Items from a dataset
= Beginning of Section =
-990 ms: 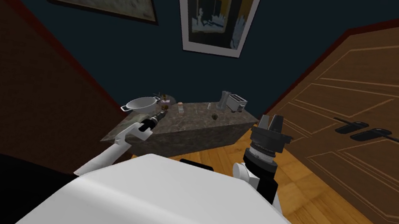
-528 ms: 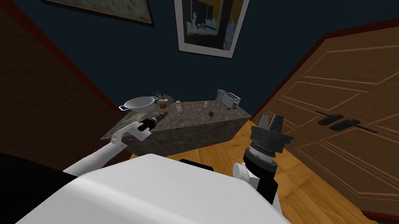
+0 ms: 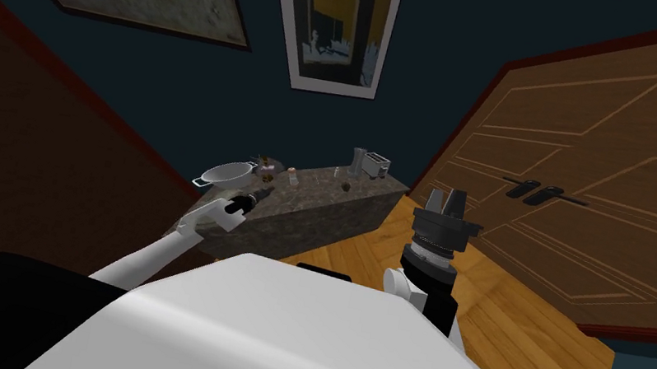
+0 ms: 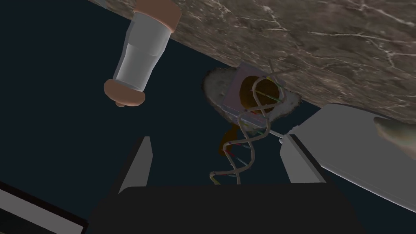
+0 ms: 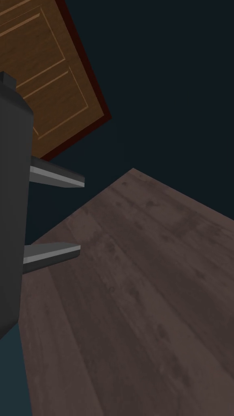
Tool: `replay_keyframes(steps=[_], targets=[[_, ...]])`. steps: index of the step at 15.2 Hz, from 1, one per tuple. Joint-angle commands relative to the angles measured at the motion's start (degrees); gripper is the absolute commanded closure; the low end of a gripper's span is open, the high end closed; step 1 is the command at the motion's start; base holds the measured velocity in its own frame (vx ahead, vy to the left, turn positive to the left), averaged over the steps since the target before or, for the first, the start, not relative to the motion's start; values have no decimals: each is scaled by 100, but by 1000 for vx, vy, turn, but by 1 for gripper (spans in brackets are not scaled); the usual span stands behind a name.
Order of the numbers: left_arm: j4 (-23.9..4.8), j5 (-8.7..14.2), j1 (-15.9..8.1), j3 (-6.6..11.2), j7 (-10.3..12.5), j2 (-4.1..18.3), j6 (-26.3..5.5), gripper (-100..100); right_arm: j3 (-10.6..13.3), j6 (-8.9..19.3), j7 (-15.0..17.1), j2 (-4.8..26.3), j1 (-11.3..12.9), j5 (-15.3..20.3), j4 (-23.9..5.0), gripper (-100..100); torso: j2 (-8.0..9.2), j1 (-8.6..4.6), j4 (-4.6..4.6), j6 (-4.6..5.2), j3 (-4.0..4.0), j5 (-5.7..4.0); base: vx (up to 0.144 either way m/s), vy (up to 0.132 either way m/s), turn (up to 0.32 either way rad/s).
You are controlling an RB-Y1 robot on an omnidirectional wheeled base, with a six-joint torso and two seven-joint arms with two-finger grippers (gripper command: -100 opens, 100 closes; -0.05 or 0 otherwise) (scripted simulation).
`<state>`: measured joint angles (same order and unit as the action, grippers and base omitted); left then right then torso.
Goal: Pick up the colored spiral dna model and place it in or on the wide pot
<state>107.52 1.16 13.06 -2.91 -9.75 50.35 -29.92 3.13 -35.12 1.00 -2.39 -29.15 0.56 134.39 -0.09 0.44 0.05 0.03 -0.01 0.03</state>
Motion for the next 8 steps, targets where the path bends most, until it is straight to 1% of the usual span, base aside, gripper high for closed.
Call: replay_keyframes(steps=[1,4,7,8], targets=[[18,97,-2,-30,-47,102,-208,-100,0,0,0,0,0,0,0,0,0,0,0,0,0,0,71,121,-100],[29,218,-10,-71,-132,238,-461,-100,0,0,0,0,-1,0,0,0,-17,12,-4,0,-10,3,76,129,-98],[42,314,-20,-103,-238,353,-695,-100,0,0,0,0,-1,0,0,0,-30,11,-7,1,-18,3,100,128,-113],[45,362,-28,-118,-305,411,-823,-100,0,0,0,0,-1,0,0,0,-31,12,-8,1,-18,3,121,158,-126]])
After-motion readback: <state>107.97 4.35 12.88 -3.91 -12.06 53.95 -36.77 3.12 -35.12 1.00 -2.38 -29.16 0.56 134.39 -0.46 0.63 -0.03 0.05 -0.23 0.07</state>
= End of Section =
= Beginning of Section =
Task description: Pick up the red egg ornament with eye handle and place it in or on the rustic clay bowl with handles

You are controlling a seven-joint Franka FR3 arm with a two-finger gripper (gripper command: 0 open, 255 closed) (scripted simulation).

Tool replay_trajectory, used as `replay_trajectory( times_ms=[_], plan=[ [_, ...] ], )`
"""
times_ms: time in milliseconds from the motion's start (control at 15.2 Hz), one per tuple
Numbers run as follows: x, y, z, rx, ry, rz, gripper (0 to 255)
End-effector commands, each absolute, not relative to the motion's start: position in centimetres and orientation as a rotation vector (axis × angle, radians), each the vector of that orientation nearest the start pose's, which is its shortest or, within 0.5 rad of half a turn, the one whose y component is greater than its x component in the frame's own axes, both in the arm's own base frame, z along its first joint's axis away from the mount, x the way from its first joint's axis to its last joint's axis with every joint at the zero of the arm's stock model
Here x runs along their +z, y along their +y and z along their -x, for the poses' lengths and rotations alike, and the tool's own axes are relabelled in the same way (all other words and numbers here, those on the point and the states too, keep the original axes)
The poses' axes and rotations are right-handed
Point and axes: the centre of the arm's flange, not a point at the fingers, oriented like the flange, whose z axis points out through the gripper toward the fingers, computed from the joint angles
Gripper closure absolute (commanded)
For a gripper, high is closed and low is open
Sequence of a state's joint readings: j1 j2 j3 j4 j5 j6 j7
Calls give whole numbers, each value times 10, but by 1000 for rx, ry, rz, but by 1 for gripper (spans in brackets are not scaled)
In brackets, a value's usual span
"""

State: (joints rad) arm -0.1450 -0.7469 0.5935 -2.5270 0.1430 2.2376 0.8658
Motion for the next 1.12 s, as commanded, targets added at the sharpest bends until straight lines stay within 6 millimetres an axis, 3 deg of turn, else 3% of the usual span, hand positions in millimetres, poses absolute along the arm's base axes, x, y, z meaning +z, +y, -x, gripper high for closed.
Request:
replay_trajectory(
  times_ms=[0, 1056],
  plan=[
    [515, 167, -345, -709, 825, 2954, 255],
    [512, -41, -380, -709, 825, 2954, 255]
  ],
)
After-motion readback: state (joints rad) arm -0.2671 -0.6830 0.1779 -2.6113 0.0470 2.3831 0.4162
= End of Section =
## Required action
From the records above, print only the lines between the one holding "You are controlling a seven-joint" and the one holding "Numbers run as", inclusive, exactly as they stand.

## Written response
You are controlling a seven-joint Franka FR3 arm with a two-finger gripper (gripper command: 0 open, 255 closed) (scripted simulation).

Tool replay_trajectory, used as `replay_trajectory( times_ms=[_], plan=[ [_, ...] ], )`
"""
times_ms: time in milliseconds from the motion's start (control at 15.2 Hz), one per tuple
Numbers run as follows: x, y, z, rx, ry, rz, gripper (0 to 255)

The output for this exercise is complete.